La iglesia parroquial de Nuestra Señora de la Consolación data del siglo XVIII

Las obras de construcción comenzaron en 1757 y concluyeron en 1773, siendo bendecida un año más tarde

F. ASÓNSANTANDER
La iglesia parroquial de Nuestra Señora de la Consolación data del siglo XVIII/
La iglesia parroquial de Nuestra Señora de la Consolación data del siglo XVIII

La emblemática y perediana parroquia de Consolación, referencia obligada de la castiza calle Alta santanderina, se comenzó a construir en el año 1757, sobre los cimientos de un antiguo hospital y ermita llamados de Nuestra Señora de la Calzada, primero, y de Consolación, más tarde (la primera cita escrita data del año 1321).

Fue maestro de obra Francisco Pérez del Hoyo. Su construcción finalizó el día 3 de septiembre del año 1773, siendo bendecida y abierta al culto el 8 de agosto del año 1774.

Este fue el templo de los marsantes del Cabildo de Arriba. Los famosos y esforzados pescadores callealteros, cantados por José María de Pereda en 'Sotileza'. Aquí, durante siglos celebraron su fiesta patronal de San Pedro.

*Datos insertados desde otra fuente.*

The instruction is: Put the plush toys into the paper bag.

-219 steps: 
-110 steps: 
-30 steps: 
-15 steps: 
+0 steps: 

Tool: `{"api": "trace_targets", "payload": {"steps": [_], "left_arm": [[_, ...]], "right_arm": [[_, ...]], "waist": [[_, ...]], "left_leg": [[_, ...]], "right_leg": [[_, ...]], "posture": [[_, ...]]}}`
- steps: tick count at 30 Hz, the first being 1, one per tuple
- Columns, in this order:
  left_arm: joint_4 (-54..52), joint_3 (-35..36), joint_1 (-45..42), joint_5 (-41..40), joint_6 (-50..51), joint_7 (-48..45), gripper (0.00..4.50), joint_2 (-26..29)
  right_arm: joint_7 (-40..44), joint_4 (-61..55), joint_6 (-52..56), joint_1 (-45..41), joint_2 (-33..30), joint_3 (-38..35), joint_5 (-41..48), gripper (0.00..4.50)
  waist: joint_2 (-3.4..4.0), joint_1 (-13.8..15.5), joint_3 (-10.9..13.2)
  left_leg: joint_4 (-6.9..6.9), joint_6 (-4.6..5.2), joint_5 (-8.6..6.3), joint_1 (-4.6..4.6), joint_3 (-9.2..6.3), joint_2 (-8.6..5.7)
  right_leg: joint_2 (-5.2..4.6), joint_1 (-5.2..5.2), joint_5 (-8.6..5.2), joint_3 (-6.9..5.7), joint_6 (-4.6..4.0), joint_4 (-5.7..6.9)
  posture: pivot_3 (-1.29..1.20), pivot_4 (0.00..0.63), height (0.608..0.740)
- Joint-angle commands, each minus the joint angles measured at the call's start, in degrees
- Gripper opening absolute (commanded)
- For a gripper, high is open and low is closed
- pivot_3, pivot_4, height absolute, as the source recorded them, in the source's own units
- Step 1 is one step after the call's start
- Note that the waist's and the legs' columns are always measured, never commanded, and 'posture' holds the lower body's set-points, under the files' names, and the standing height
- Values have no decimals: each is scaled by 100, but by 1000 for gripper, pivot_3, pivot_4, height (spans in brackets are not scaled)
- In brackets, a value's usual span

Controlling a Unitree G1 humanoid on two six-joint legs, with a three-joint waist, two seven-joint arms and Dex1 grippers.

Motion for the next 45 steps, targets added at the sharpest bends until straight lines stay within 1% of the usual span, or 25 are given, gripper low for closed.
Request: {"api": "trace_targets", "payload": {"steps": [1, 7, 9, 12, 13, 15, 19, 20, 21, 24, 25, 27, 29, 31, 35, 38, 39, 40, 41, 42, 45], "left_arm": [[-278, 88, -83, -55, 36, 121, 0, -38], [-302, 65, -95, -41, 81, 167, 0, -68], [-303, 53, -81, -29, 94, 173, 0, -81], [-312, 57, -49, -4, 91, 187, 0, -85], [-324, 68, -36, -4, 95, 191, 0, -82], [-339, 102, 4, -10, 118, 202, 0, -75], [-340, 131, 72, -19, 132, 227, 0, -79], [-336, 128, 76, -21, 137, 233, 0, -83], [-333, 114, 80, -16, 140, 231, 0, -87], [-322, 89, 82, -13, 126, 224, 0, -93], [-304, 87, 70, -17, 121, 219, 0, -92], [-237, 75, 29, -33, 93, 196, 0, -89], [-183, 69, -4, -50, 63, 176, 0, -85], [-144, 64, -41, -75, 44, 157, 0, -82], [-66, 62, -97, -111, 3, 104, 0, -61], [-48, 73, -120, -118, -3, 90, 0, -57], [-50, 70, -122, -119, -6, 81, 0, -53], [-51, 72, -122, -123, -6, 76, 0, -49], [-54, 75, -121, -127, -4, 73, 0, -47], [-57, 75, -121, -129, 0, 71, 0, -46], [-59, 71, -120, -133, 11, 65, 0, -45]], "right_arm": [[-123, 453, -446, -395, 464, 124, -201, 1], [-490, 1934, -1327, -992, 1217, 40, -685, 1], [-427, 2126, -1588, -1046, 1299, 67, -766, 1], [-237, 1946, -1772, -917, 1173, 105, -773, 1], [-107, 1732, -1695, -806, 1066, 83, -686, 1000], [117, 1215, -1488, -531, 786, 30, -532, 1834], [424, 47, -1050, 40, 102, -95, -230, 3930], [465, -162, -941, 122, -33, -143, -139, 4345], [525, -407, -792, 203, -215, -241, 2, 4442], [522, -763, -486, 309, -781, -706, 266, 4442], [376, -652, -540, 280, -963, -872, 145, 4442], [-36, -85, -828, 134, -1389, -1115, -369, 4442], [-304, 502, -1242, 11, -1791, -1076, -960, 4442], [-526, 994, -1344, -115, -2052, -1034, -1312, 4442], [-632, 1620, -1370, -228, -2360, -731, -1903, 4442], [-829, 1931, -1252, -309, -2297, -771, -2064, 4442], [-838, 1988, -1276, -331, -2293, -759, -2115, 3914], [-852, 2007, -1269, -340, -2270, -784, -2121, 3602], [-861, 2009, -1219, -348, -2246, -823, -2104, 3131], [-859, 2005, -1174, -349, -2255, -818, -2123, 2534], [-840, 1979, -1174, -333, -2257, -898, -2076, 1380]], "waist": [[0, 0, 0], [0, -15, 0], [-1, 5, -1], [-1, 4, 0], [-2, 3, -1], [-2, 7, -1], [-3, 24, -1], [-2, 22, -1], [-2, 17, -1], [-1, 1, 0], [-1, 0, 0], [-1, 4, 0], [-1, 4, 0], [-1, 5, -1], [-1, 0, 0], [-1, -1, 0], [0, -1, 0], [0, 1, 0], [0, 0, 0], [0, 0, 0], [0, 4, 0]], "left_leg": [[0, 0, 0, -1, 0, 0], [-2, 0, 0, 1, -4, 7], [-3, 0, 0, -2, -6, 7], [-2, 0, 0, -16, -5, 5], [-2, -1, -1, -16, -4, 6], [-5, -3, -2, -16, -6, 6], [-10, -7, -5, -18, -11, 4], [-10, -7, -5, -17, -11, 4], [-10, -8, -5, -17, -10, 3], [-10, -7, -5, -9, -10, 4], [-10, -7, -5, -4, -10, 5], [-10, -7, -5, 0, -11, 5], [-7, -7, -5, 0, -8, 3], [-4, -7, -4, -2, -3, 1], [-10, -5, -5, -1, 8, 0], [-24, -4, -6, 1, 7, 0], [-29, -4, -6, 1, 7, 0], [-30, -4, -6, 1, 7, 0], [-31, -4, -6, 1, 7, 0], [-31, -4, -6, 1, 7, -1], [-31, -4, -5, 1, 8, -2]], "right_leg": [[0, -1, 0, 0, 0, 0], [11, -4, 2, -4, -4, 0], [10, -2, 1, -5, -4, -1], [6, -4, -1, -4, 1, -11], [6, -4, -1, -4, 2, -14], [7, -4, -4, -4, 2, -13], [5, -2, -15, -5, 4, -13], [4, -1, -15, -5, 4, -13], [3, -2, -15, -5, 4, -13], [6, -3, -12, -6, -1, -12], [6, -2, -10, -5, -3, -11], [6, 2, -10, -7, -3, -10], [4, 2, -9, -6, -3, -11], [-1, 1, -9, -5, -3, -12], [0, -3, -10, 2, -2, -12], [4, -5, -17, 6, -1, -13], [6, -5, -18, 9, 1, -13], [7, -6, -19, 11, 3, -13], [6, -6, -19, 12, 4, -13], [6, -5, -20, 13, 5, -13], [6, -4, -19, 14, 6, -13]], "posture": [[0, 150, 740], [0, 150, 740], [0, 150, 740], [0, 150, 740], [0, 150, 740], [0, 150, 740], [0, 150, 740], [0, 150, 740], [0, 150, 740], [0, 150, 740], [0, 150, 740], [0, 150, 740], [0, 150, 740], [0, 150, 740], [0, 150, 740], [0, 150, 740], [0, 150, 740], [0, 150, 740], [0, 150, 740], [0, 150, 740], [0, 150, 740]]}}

En el año 1868, siendo obispo de Santander José López Crespo, esta iglesia fue elevada a la categoría de parroquia, bajo la advocación de Nuestra Señora de Consolación.

Fiesta

La fiesta patronal de Nuestra Señora de Consolación se celebra todos los años el 15 de agosto.

Al periodo barroco pertenecen la iglesia de Consolación y el Hospital de San Rafael (actual sede del Parlamento de Cantabria) fundado a finales del XVIII.

En el edificio aparecen ya preocupaciones derivadas de las teorías higienistas de la ilustración, como la buena ventilación, el alejamiento del centro de la ciudad...

El Ensanche de Santander y la reapertura del Camino de Reinosa, con el consiguiente aumento del tráfico portuario que esto conlleva, hace necesario ampliar el puerto y acondicionarlo a la nueva situación.

Esto cambiará la ciudad. La mejora y ampliación del muelle y una serie de rellenos abre el espacio para una nueva población urbanizada con criterios lineales.

Santander se transforma demográfica y urbanísticamente, a mediados del siglo XVI, en villa renacentista. En la Puebla Nueva se configuró una plaza, la del Cantón, donde se asentaron tres edificios de relevancia: el Ayuntamiento, la casa de Riva-Herrera y el Colegio de Jesuitas, de los que sólo se conserva la iglesia de la Compañía de Jesús.